**Work instructions**: Write out, word for word, only the data from its first line to the line containing "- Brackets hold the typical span".

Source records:
- - - - -

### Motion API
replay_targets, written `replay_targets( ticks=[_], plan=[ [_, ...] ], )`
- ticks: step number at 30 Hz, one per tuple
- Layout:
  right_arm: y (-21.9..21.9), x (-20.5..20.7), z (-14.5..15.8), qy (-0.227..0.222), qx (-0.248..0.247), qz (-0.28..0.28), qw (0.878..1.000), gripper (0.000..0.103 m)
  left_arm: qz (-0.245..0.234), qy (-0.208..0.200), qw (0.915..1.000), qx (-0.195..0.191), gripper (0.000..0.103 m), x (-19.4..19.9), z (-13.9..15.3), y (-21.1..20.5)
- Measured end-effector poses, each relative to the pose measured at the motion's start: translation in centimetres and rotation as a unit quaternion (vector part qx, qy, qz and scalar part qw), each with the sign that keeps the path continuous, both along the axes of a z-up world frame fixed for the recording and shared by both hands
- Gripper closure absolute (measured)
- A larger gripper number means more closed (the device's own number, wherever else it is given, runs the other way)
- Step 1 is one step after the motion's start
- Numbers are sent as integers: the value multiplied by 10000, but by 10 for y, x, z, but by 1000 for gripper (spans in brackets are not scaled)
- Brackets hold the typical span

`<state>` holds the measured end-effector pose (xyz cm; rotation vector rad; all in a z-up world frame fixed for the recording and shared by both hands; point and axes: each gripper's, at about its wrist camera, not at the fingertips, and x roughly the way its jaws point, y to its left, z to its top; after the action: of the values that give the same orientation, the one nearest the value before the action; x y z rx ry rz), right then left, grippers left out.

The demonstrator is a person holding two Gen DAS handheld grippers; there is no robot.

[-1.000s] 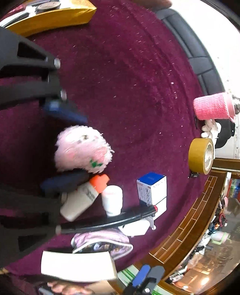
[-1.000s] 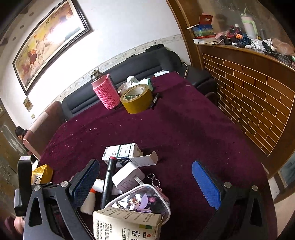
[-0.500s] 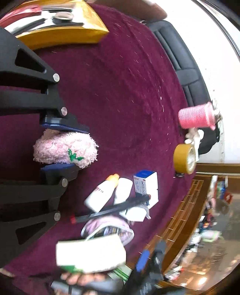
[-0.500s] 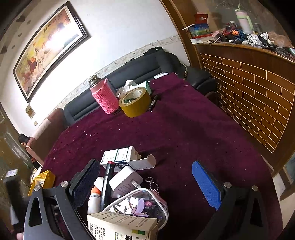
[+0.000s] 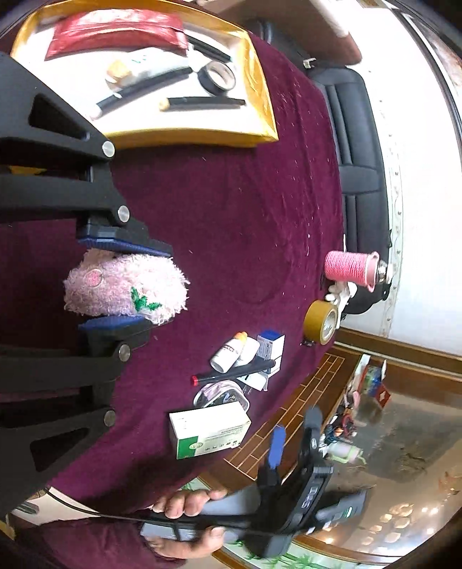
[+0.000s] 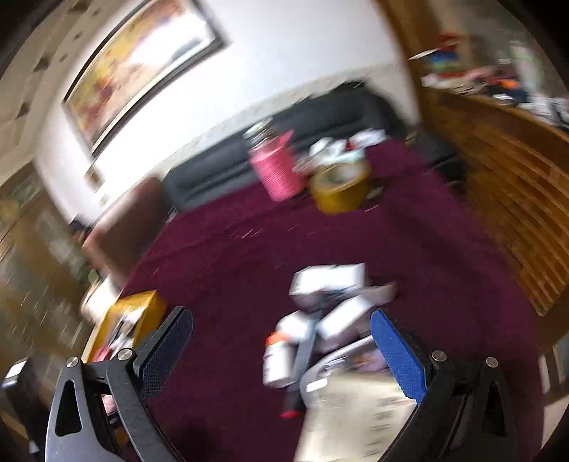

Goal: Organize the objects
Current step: 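Lift the pink ball with the left gripper while the right grasps the white orange-capped dropper bottle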

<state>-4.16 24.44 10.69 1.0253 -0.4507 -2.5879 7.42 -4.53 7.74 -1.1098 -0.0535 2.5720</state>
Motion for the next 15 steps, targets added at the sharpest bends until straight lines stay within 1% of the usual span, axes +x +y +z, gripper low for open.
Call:
replay_targets(
  ticks=[1, 3, 4, 5, 6, 7, 8, 10, 11, 12, 13, 14, 15],
  plan=[
    [-15, -7, -4, -268, -37, 352, 9990, 1, 20, -23, 9999, 98, 74, 7, -1, -6],
    [-39, -21, -18, -781, -29, 779, 9939, 1, 72, -45, 9997, 235, 74, 17, -2, -17],
    [-53, -27, -29, -1007, 101, 881, 9910, 2, 95, -53, 9996, 272, 74, 23, -3, -22],
    [-63, -30, -37, -1131, 270, 908, 9891, 3, 101, -57, 9995, 305, 74, 26, -3, -27],
    [-73, -37, -48, -1311, 485, 923, 9859, 9, 120, -58, 9994, 333, 74, 29, -3, -31],
    [-78, -41, -55, -1424, 569, 911, 9840, 20, 133, -53, 9992, 361, 74, 33, -4, -36],
    [-83, -45, -60, -1524, 661, 884, 9821, 25, 145, -46, 9992, 371, 74, 35, -4, -39],
    [-94, -50, -62, -1459, 1171, 749, 9795, 33, 188, -28, 9990, 410, 74, 40, -4, -47],
    [-98, -52, -64, -1491, 1235, 790, 9779, 36, 212, -29, 9988, 438, 74, 41, -5, -52],
    [-102, -53, -65, -1532, 1313, 810, 9761, 43, 239, -31, 9986, 472, 74, 42, -5, -55],
    [-107, -54, -68, -1582, 1449, 844, 9731, 46, 288, -39, 9982, 525, 74, 43, -6, -61],
    [-111, -56, -71, -1635, 1566, 882, 9700, 47, 323, -48, 9979, 562, 74, 43, -6, -65],
    [-114, -57, -74, -1720, 1826, 870, 9641, 47, 369, -55, 9974, 612, 74, 44, -7, -70]
  ],
)
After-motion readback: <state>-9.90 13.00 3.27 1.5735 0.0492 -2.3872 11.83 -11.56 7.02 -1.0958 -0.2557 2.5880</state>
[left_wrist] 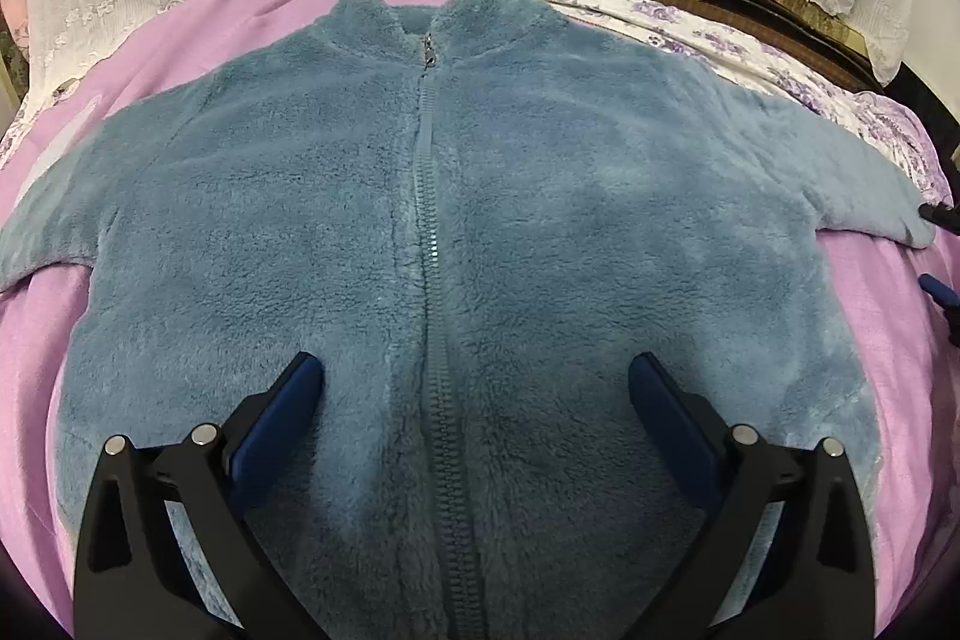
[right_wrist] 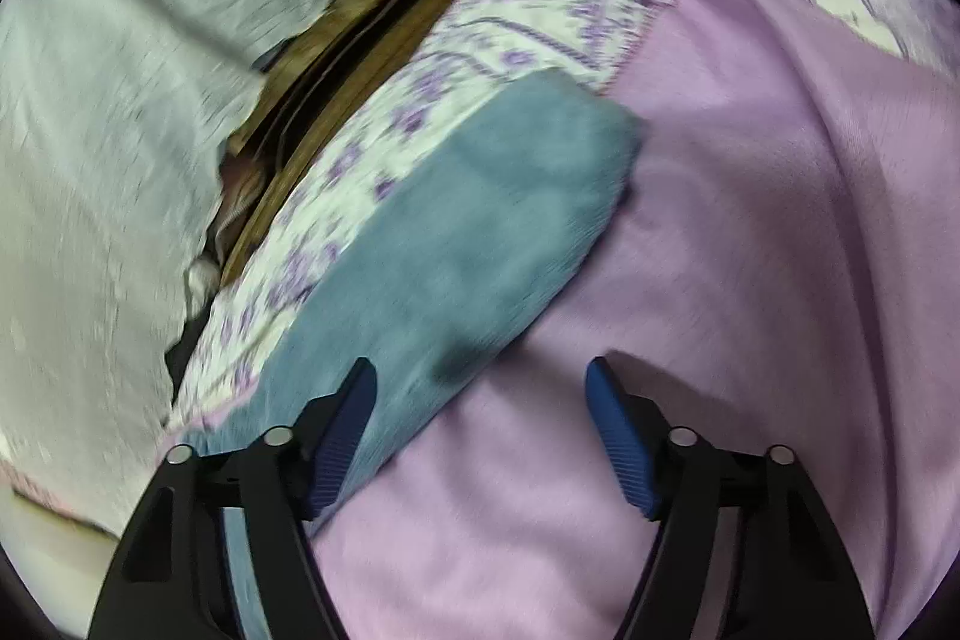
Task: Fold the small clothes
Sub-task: 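Move the right gripper to the jacket's sleeve cuff and grasp it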
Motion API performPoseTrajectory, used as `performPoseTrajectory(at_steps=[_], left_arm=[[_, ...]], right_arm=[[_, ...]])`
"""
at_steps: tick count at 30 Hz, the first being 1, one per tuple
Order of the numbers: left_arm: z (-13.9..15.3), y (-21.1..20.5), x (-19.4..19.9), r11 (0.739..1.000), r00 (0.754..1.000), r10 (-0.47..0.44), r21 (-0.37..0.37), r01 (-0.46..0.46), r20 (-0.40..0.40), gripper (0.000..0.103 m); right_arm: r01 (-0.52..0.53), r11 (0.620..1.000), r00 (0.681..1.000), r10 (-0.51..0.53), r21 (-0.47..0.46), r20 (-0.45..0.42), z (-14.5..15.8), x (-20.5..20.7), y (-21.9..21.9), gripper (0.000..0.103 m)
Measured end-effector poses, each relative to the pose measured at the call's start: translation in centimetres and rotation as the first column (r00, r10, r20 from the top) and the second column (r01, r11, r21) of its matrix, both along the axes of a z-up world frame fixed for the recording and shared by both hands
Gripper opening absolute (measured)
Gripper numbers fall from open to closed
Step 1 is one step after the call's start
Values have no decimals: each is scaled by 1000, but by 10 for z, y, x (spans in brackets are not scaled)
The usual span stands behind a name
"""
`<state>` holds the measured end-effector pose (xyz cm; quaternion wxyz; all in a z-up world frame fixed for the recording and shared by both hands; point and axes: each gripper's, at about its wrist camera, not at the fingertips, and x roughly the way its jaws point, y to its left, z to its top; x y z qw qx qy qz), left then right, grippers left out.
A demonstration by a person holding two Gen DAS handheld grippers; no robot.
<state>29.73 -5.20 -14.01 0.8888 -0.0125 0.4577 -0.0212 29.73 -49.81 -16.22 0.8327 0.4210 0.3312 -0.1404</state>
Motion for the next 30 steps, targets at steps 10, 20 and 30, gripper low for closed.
performPoseTrajectory(at_steps=[10, 20, 30], left_arm=[[58, -35, 16, 992, 998, -52, 117, 46, 47, 99], [16, -82, 92, 996, 1000, 27, 84, -27, 9, 99], [-2, -79, 95, 998, 999, 27, 50, -26, -23, 99]], right_arm=[[71, 996, 996, -74, 61, 43, 2, 25, -46, 61], [42, 995, 991, -54, 93, 124, -10, 14, -51, 57], [108, 983, 983, -127, 147, 129, -22, 1, -60, 25]])
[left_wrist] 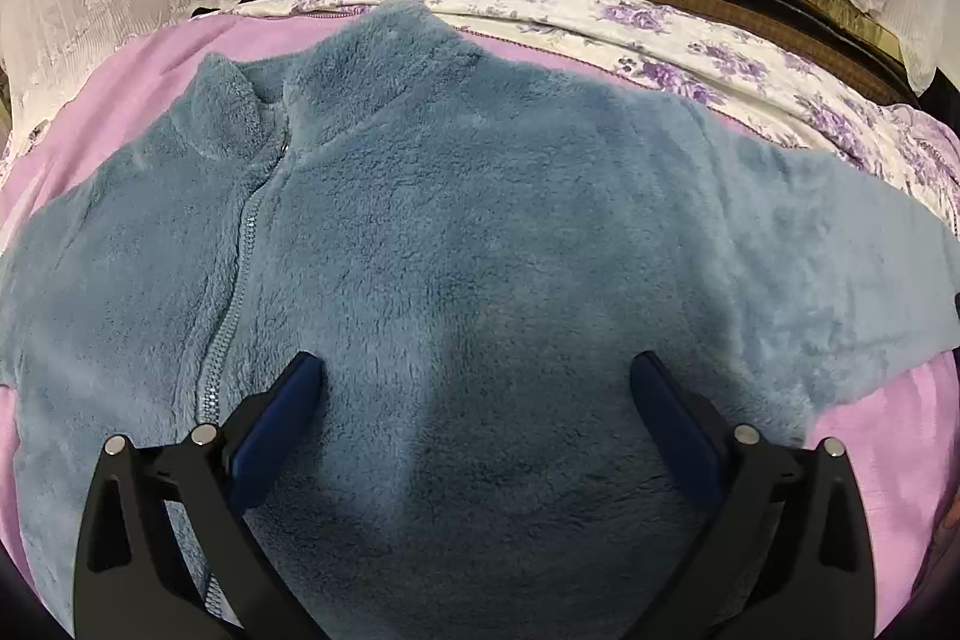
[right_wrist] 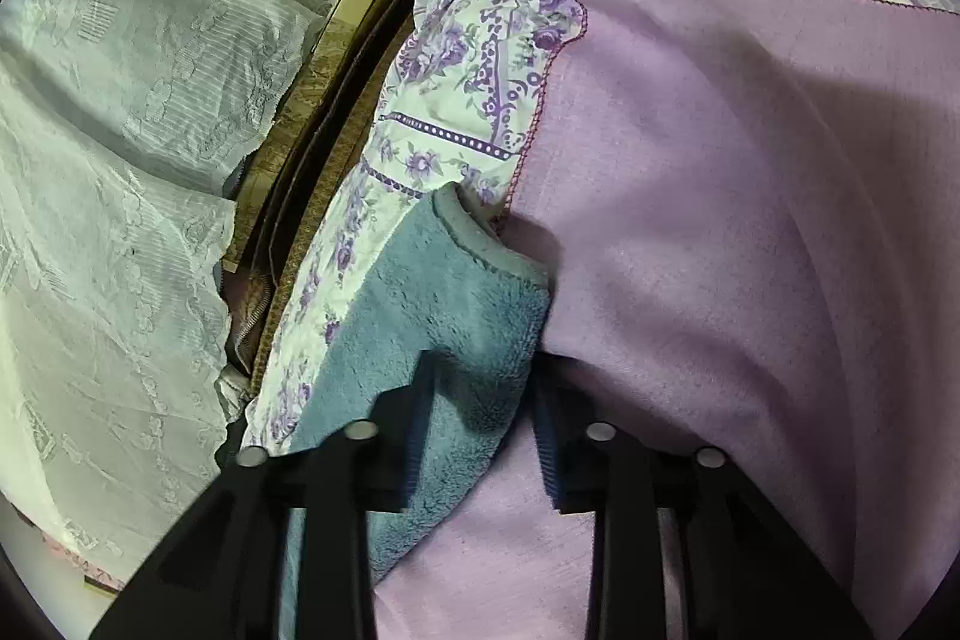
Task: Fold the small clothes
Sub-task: 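Move the right gripper to the jacket's sleeve cuff and grasp it, then lift the held sleeve with the right gripper and fold it across the jacket body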
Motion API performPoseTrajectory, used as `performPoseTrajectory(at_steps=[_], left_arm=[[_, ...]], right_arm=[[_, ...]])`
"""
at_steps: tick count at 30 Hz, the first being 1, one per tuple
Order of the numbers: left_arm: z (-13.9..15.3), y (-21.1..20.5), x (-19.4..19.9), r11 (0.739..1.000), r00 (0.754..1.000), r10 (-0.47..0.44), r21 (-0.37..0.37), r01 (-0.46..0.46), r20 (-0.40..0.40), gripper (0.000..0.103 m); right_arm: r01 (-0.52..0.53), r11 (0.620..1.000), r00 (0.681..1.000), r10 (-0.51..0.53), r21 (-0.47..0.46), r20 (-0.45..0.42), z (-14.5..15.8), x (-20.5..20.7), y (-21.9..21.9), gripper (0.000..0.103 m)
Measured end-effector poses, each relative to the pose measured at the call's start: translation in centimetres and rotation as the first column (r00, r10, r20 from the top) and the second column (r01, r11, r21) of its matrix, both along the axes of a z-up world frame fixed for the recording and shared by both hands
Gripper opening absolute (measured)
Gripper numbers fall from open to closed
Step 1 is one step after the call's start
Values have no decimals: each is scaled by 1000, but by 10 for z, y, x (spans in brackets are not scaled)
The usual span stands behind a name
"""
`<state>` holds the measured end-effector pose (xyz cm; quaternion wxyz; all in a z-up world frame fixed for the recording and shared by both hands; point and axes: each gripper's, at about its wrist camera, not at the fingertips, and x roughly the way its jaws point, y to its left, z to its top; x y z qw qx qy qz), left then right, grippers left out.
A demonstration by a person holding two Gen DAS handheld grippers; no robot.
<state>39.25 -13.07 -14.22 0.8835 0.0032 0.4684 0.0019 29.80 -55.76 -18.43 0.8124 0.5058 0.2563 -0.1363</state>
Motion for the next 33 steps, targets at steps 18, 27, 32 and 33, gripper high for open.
performPoseTrajectory(at_steps=[18, 27, 32, 33], left_arm=[[13, 9, -12, 999, 999, -14, -48, 16, 40, 99], [43, 40, -40, 998, 995, -44, 50, 40, 86, 99], [60, 92, -60, 974, 987, -50, 227, 13, 156, 99], [61, 105, -63, 966, 986, -41, 257, -2, 164, 99]], right_arm=[[-80, 964, 991, 103, -252, 81, 68, -5, 45, 8], [-165, 918, 978, 200, -362, 63, 96, -6, 88, 8], [-199, 902, 972, 232, -383, 42, 103, -1, 107, 8], [-205, 899, 970, 238, -387, 40, 106, 0, 111, 8]])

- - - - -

**Task output**:
### Motion API
replay_targets, written `replay_targets( ticks=[_], plan=[ [_, ...] ], )`
- ticks: step number at 30 Hz, one per tuple
- Layout:
  right_arm: y (-21.9..21.9), x (-20.5..20.7), z (-14.5..15.8), qy (-0.227..0.222), qx (-0.248..0.247), qz (-0.28..0.28), qw (0.878..1.000), gripper (0.000..0.103 m)
  left_arm: qz (-0.245..0.234), qy (-0.208..0.200), qw (0.915..1.000), qx (-0.195..0.191), gripper (0.000..0.103 m), x (-19.4..19.9), z (-13.9..15.3), y (-21.1..20.5)
- Measured end-effector poses, each relative to the pose measured at the motion's start: translation in centimetres and rotation as a unit quaternion (vector part qx, qy, qz and scalar part qw), each with the sign that keeps the path continuous, both along the axes of a z-up world frame fixed for the recording and shared by both hands
- Gripper closure absolute (measured)
- A larger gripper number means more closed (the device's own number, wherever else it is given, runs the other way)
- Step 1 is one step after the motion's start
- Numbers are sent as integers: the value multiplied by 10000, but by 10 for y, x, z, but by 1000 for gripper (spans in brackets are not scaled)
- Brackets hold the typical span

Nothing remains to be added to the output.